The coupling unit 140 of the vehicle body 100 is provided on the base body 141 coupled to the upper surface of the deck 110 and the base body 141, as shown in FIG. 4 , in FIG. 3 . As shown in, it includes a coupling body 142 that is inserted into the coupling body coupling portion 211 provided on the base frame 210.

On the outer wall of the base body 141 in this embodiment, as shown in FIGS. 4 and 5 , a flange 141a is provided, and the flange 141a may be supported on the upper surface of the deck 110 . . In this embodiment, the flange 141a may be welded or bolted to the deck 110 .

In this embodiment, the coupling body 142, as shown in the enlarged view of Figure 4, may be provided in multi-layer, for example, three layers. In this case, the uppermost region may have a trapezoidal cross-sectional shape, and the two regions disposed below the uppermost region may have a rectangular cross-sectional shape, and may be provided with a width increasing from the uppermost region to the lower region. In this case, the coupling body 142 is inserted into the coupling body coupling part 211 in multiple layers to facilitate its detachment, and since it is supported by the coupling body coupling part 211 in multiple layers, the coupled state can be stably maintained.

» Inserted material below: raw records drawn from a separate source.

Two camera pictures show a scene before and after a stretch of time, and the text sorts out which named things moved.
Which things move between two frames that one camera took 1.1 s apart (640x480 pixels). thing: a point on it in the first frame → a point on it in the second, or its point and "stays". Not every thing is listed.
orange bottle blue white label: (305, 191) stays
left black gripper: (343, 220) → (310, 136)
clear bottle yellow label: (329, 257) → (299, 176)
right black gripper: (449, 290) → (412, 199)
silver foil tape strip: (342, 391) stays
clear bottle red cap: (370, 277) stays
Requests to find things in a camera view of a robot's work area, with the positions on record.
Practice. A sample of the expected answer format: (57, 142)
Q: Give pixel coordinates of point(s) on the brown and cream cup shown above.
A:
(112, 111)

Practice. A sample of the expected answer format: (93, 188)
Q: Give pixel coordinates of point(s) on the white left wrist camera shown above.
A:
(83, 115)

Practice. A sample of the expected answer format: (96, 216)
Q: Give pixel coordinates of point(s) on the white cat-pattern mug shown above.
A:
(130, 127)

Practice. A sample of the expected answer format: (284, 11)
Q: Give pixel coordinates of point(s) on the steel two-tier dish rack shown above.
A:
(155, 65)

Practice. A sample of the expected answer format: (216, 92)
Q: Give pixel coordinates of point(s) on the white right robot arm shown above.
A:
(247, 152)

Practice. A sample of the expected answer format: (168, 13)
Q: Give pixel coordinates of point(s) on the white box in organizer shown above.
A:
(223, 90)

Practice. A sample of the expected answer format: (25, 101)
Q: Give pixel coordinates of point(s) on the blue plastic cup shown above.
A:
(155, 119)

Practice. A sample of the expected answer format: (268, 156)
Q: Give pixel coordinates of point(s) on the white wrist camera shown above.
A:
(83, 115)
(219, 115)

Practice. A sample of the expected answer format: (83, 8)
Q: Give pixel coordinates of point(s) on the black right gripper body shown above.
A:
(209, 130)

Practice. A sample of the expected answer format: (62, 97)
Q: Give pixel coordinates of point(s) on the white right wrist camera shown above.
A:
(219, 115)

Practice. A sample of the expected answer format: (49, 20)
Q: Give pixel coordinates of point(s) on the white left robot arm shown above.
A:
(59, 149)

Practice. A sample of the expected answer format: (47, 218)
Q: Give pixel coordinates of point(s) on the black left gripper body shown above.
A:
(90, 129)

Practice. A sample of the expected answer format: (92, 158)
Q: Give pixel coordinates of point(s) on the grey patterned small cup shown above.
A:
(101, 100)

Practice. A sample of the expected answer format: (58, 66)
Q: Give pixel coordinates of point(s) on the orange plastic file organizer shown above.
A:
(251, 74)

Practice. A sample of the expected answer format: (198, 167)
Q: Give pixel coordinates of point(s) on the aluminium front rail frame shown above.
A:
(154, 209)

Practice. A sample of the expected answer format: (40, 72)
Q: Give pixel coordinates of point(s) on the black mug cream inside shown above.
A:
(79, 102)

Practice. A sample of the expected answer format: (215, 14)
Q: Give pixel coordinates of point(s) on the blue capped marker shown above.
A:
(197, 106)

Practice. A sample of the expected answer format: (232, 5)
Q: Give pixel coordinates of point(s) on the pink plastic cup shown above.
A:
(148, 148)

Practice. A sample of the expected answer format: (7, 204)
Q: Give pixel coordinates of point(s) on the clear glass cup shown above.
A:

In addition, in this embodiment, the coupling body 142 is provided in three layers, the width of the lowermost region is the narrowest, the middle region positioned on the upper part has the widest width, and the uppermost region positioned on the upper part of the middle region has the next width. It may have a wide but trapezoidal shape in cross-section.

And in this embodiment, the coupling unit 140, as shown in Figure 5, each provided at the edge of the deck 110, a total of four may be provided.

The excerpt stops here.